▶ **Work to complete**
Print, exactly as they appear in the listing below, the lines from the line with "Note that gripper" to the line with "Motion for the", with both end lines kept.

------

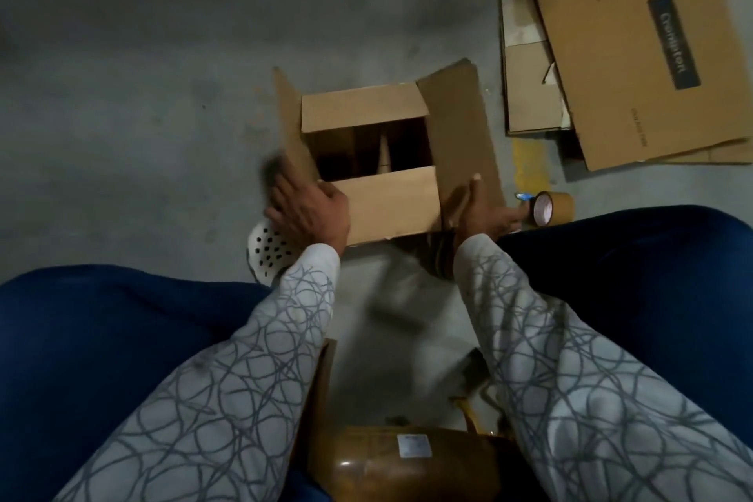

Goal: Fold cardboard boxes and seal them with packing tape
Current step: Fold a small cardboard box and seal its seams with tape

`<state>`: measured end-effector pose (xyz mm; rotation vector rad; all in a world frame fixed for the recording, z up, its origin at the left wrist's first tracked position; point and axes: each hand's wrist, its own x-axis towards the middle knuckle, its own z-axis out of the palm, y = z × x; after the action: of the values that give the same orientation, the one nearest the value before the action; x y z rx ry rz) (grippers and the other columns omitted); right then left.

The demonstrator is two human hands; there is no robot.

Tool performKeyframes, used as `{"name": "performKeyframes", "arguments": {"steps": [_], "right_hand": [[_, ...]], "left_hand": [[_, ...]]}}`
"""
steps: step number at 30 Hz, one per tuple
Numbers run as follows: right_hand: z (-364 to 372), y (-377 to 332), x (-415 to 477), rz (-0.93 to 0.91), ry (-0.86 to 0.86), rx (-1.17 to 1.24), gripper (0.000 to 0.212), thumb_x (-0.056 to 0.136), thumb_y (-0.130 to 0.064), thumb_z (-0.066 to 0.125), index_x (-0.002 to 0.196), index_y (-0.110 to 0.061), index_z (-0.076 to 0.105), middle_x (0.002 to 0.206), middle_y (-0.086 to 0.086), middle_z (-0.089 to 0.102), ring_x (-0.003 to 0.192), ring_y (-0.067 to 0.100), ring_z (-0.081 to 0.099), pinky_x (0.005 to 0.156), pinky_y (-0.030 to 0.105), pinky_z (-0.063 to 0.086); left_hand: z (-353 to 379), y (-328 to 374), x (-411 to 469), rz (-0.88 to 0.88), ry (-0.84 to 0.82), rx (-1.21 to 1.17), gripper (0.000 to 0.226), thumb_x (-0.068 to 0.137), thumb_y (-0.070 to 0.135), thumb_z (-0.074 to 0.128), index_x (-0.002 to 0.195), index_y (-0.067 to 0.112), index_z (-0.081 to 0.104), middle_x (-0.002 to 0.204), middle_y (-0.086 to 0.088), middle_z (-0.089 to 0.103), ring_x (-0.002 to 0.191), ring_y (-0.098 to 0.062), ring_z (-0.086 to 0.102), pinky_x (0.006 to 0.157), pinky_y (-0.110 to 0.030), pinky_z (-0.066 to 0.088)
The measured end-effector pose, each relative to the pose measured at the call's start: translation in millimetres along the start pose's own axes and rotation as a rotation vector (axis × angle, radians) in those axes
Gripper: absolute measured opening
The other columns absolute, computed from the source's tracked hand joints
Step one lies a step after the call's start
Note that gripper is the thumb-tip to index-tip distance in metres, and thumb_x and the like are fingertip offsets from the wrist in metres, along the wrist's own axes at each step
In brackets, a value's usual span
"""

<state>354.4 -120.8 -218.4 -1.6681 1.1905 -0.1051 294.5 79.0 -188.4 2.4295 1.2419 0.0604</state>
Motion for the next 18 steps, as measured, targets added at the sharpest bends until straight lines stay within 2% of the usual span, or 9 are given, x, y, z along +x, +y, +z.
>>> {"name": "performKeyframes", "arguments": {"steps": [2,3,4,6,7,10,13,16,18], "right_hand": [[-7.3,4.8,-6.2,-0.166,-0.148,-0.091,0.056,0.092,-0.050,0.068,0.138,-0.020,0.057,0.134,0.008,0.061,0.125,0.030,0.058,0.102,0.030,0.043],[-11.0,8.1,-11.9,-0.269,-0.261,-0.177,0.048,0.095,-0.056,0.061,0.131,-0.024,0.063,0.128,0.005,0.064,0.119,0.028,0.061,0.102,0.034,0.046],[-15.3,10.5,-19.7,-0.398,-0.365,-0.311,0.049,0.095,-0.062,0.056,0.129,-0.028,0.065,0.127,0.003,0.063,0.118,0.026,0.060,0.103,0.039,0.047],[-20.6,18.3,-28.9,-0.617,-0.496,-0.578,0.059,0.094,-0.069,0.049,0.140,-0.031,0.055,0.136,0.003,0.054,0.124,0.026,0.054,0.104,0.044,0.044],[-22.2,20.9,-30.6,-0.662,-0.539,-0.642,0.064,0.095,-0.069,0.047,0.147,-0.033,0.046,0.142,0.003,0.049,0.128,0.027,0.051,0.104,0.047,0.042],[-23.1,29.6,-23.6,-0.699,-0.673,-0.667,0.066,0.099,-0.064,0.044,0.157,-0.041,0.021,0.154,-0.001,0.041,0.135,0.027,0.048,0.107,0.050,0.041],[-20.2,33.0,-21.3,-0.780,-0.699,-0.592,0.057,0.108,-0.042,0.038,0.161,-0.033,0.019,0.160,-0.002,0.037,0.142,0.012,0.038,0.116,0.034,0.033],[-20.8,32.4,-28.3,-0.819,-0.701,-0.503,0.052,0.111,-0.030,0.034,0.161,-0.028,0.022,0.162,-0.005,0.034,0.139,-0.005,0.027,0.115,0.006,0.017],[-20.9,36.4,-29.7,-0.826,-0.682,-0.484,0.051,0.111,-0.028,0.034,0.161,-0.025,0.024,0.162,-0.004,0.035,0.140,-0.004,0.027,0.109,-0.001,0.013]], "left_hand": [[2.1,6.7,-18.7,0.115,-0.064,-0.047,0.081,0.089,0.027,0.060,0.159,0.014,0.024,0.157,-0.012,0.040,0.135,-0.032,0.045,0.108,-0.048,0.035],[3.9,7.0,-25.5,0.140,-0.102,-0.065,0.084,0.090,0.028,0.061,0.161,0.016,0.019,0.162,-0.010,0.032,0.139,-0.032,0.042,0.110,-0.047,0.035],[4.3,5.3,-29.8,0.156,-0.132,-0.084,0.087,0.091,0.028,0.061,0.163,0.018,0.014,0.166,-0.007,0.024,0.143,-0.032,0.038,0.113,-0.047,0.033],[3.5,-3.4,-30.1,0.183,-0.171,-0.133,0.090,0.094,0.026,0.062,0.164,0.023,0.006,0.170,-0.003,0.016,0.149,-0.031,0.031,0.117,-0.048,0.031],[3.4,-8.9,-27.8,0.186,-0.190,-0.173,0.090,0.095,0.024,0.062,0.164,0.024,0.004,0.169,-0.005,0.019,0.148,-0.031,0.033,0.117,-0.049,0.033],[1.7,-21.5,-24.0,0.170,-0.241,-0.232,0.092,0.096,0.019,0.062,0.163,0.029,-0.001,0.153,-0.018,0.044,0.134,-0.037,0.049,0.106,-0.047,0.041],[3.9,-27.0,-21.6,0.173,-0.267,-0.242,0.096,0.090,0.002,0.058,0.163,0.035,0.005,0.133,-0.020,0.055,0.116,-0.036,0.058,0.091,-0.039,0.046],[8.2,-26.1,-22.6,0.191,-0.260,-0.304,0.101,0.082,-0.009,0.058,0.162,0.033,0.013,0.146,-0.017,0.050,0.126,-0.034,0.055,0.096,-0.033,0.045],[11.7,-26.0,-26.8,0.211,-0.231,-0.306,0.101,0.080,-0.011,0.058,0.163,0.030,0.016,0.150,-0.015,0.047,0.129,-0.033,0.053,0.098,-0.033,0.045]]}}
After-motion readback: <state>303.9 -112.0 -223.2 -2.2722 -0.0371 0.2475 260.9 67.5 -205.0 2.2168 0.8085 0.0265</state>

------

▶ **Response area**
Note that gripper is the thumb-tip to index-tip distance in metres, and thumb_x and the like are fingertip offsets from the wrist in metres, along the wrist's own axes at each step
In brackets, a value's usual span
"""

<state>354.4 -120.8 -218.4 -1.6681 1.1905 -0.1051 294.5 79.0 -188.4 2.4295 1.2419 0.0604</state>
Motion for the next 18 steps, as measured, targets added at the sharpest bends until straight lines stay within 2% of the usual span, or 9 are given, x, y, z along +x, +y, +z.

There is no more to the answer.